_Data for this exercise_:
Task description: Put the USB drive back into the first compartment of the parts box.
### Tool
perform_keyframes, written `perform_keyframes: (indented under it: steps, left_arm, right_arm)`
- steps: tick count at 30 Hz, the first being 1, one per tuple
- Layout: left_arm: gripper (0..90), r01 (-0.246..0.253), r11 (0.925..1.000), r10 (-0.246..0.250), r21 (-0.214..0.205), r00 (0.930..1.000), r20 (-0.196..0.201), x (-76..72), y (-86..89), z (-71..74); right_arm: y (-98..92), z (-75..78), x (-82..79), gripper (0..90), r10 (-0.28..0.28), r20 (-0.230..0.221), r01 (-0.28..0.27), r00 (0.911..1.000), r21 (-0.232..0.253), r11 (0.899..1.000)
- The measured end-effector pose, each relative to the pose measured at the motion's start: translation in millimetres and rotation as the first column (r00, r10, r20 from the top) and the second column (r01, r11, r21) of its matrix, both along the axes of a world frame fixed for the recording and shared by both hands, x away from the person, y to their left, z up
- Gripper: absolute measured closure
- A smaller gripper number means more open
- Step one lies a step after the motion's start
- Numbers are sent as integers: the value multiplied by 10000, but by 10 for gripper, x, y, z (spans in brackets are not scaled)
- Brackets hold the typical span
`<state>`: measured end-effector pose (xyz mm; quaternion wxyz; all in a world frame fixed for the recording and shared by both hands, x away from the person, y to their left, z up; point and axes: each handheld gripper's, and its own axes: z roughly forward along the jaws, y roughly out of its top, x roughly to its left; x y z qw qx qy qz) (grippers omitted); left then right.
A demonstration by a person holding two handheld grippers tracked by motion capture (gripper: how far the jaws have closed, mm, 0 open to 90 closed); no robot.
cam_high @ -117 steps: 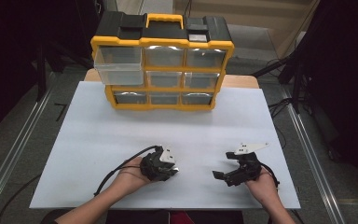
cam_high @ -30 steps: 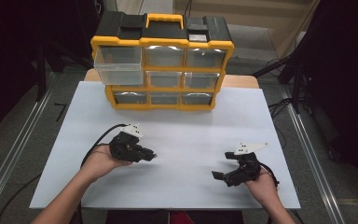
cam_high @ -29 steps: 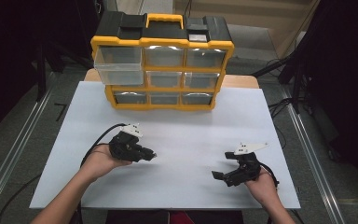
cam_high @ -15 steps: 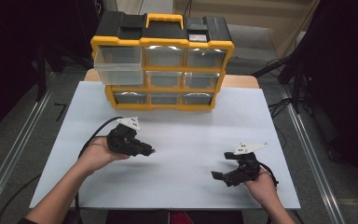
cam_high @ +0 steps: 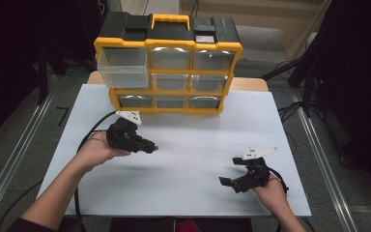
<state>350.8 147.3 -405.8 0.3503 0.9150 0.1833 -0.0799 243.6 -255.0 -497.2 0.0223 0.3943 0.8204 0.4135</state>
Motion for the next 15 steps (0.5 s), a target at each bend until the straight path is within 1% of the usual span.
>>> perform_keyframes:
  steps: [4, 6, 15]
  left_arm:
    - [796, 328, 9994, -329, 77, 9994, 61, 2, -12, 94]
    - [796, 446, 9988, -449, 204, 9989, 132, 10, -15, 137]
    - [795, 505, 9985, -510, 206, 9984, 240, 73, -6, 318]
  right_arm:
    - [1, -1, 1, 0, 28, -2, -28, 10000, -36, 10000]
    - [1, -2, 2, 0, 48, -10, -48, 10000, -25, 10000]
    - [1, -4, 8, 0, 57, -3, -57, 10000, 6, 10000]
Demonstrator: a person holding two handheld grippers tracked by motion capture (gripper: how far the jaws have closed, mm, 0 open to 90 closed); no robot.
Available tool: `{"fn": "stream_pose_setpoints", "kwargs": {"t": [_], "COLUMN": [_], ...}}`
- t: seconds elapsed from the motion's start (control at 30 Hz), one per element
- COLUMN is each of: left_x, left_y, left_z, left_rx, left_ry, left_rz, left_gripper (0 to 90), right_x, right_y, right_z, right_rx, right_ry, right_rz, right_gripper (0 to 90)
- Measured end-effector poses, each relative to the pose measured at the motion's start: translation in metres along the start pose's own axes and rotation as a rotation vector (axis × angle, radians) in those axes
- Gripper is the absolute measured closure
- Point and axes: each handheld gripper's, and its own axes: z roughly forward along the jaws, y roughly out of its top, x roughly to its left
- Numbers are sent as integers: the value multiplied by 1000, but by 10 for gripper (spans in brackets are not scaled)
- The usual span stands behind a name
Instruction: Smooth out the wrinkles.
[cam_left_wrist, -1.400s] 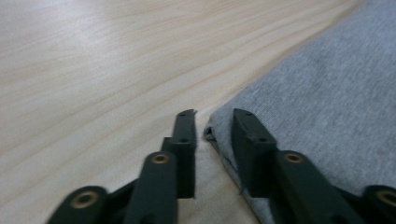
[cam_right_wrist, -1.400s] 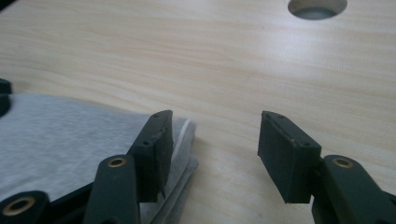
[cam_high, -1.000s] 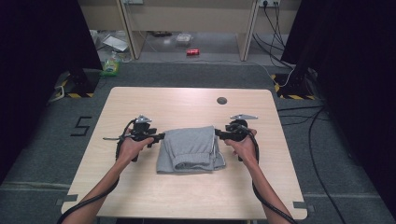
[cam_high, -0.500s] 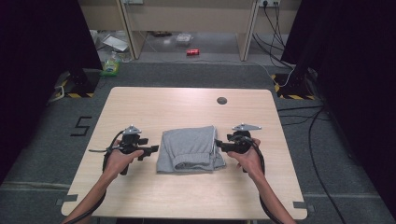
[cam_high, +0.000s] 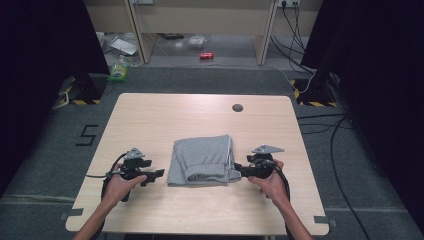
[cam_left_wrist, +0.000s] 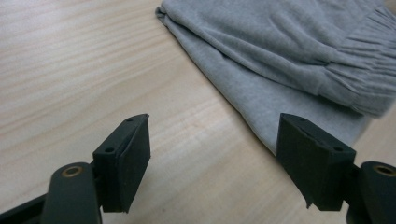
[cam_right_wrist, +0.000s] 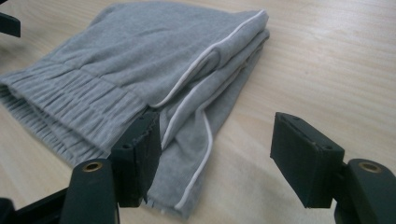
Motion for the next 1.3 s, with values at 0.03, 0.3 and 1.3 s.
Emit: {"fn": "stream_pose_setpoints", "kwargs": {"t": [0.03, 0.3, 1.3], "left_x": [-2, -17, -43], "left_y": [-2, -17, -62], "left_z": [-2, -11, -24], "left_rx": [-1, 26, 18], "left_ry": [-2, 1, 65], "left_rz": [1, 43, 177], "left_gripper": [252, 188, 141], "right_x": [2, 12, 45], "right_y": [-2, -19, -72], "right_z": [-2, -14, -34], "right_rx": [2, 25, 164], "right_ry": [0, -4, -83], "right_rz": [1, -37, -177], "right_gripper": [336, 322, 150]}}
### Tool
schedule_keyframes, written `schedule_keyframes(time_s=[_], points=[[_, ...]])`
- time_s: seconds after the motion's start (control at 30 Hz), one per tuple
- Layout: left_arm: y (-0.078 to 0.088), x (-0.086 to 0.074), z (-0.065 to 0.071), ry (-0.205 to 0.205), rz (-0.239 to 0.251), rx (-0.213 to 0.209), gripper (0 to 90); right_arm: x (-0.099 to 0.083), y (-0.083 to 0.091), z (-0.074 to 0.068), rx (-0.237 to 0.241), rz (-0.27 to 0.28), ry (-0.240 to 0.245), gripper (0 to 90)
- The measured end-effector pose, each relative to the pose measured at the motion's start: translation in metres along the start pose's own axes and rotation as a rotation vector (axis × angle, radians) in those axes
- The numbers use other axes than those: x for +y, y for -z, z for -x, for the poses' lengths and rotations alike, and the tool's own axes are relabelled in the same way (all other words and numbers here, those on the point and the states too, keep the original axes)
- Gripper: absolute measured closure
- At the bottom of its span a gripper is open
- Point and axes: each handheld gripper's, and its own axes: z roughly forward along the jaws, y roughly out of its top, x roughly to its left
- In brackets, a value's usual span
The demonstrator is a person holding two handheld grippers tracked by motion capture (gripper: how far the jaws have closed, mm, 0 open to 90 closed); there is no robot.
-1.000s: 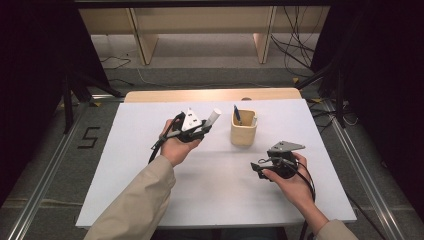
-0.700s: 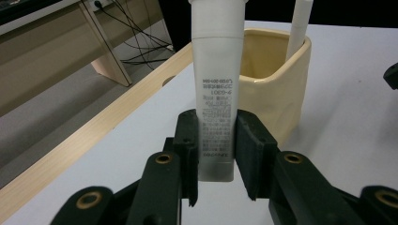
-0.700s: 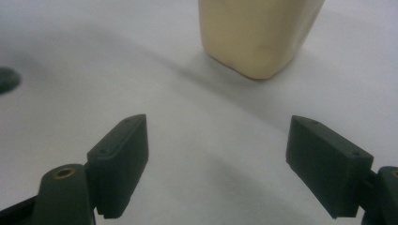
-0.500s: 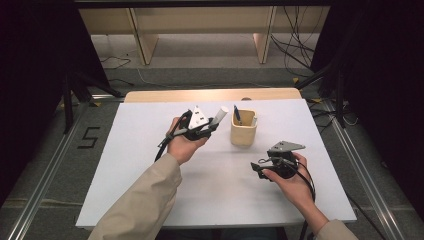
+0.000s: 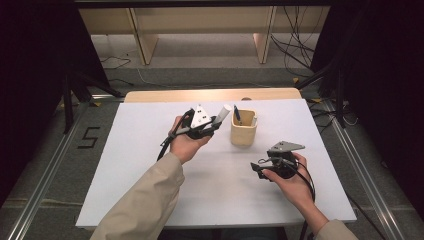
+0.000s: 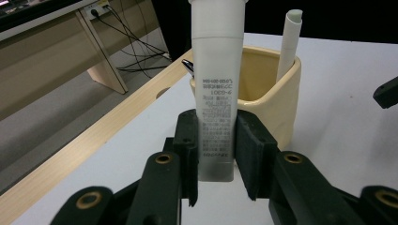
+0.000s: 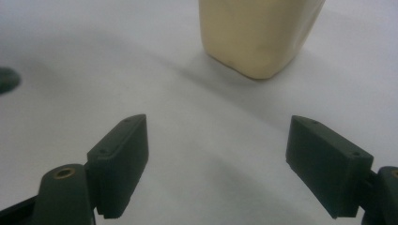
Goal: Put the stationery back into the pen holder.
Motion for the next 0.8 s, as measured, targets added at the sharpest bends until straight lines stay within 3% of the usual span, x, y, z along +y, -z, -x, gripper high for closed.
schedule_keyframes(time_s=[0.8], points=[[-0.0035,0.0061,0.0031,-0.004,0.016,-0.006,71.3,-0.0006,0.0002,0.0001,0.003,-0.001,-0.001,22.0]])
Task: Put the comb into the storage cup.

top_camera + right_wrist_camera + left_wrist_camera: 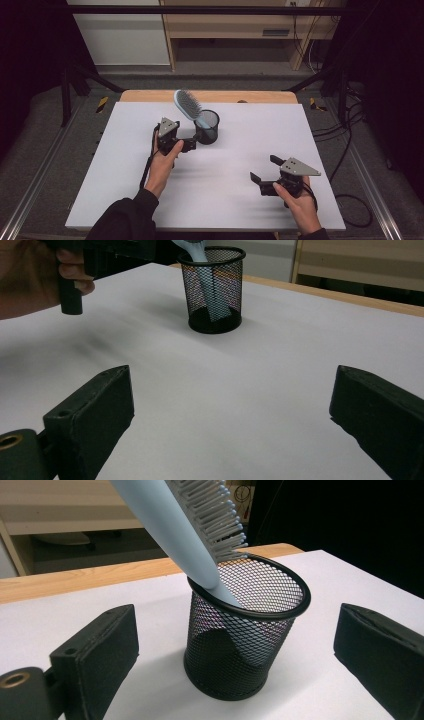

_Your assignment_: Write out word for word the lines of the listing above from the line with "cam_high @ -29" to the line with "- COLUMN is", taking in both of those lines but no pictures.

_Answer to the problem_:
cam_high @ -29 steps: 
cam_high @ -15 steps: 
cam_high @ +0 steps: 
<state>350.8 147.3 -405.8 0.3503 0.9150 0.1833 -0.0799 243.6 -255.0 -497.2 0.0223 0.3943 0.8204 0.4135</state>
Motion for the next 15 steps (0.5 s), a target at each bend until the straight path is within 1% of the usual span.
>>> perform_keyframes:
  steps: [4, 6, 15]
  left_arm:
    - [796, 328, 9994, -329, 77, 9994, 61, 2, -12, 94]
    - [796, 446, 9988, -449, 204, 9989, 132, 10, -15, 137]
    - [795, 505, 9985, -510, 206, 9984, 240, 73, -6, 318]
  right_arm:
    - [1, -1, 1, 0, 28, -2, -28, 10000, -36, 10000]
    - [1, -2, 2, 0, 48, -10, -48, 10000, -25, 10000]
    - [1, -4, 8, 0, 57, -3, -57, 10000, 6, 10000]
Demonstrator: a person holding two handheld grippers tracked by motion capture (gripper: how far the jaws have closed, mm, 0 open to 90 closed); no robot.
Available tool: `{"fn": "stream_pose_setpoints", "kwargs": {"t": [_], "COLUMN": [_], ...}}`
- t: seconds elapsed from the motion's start (control at 30 Hz), one per element
- COLUMN is each of: left_x, left_y, left_z, left_rx, left_ry, left_rz, left_gripper (0 to 90), right_x, right_y, right_z, right_rx, right_ry, right_rz, right_gripper (0 to 90)

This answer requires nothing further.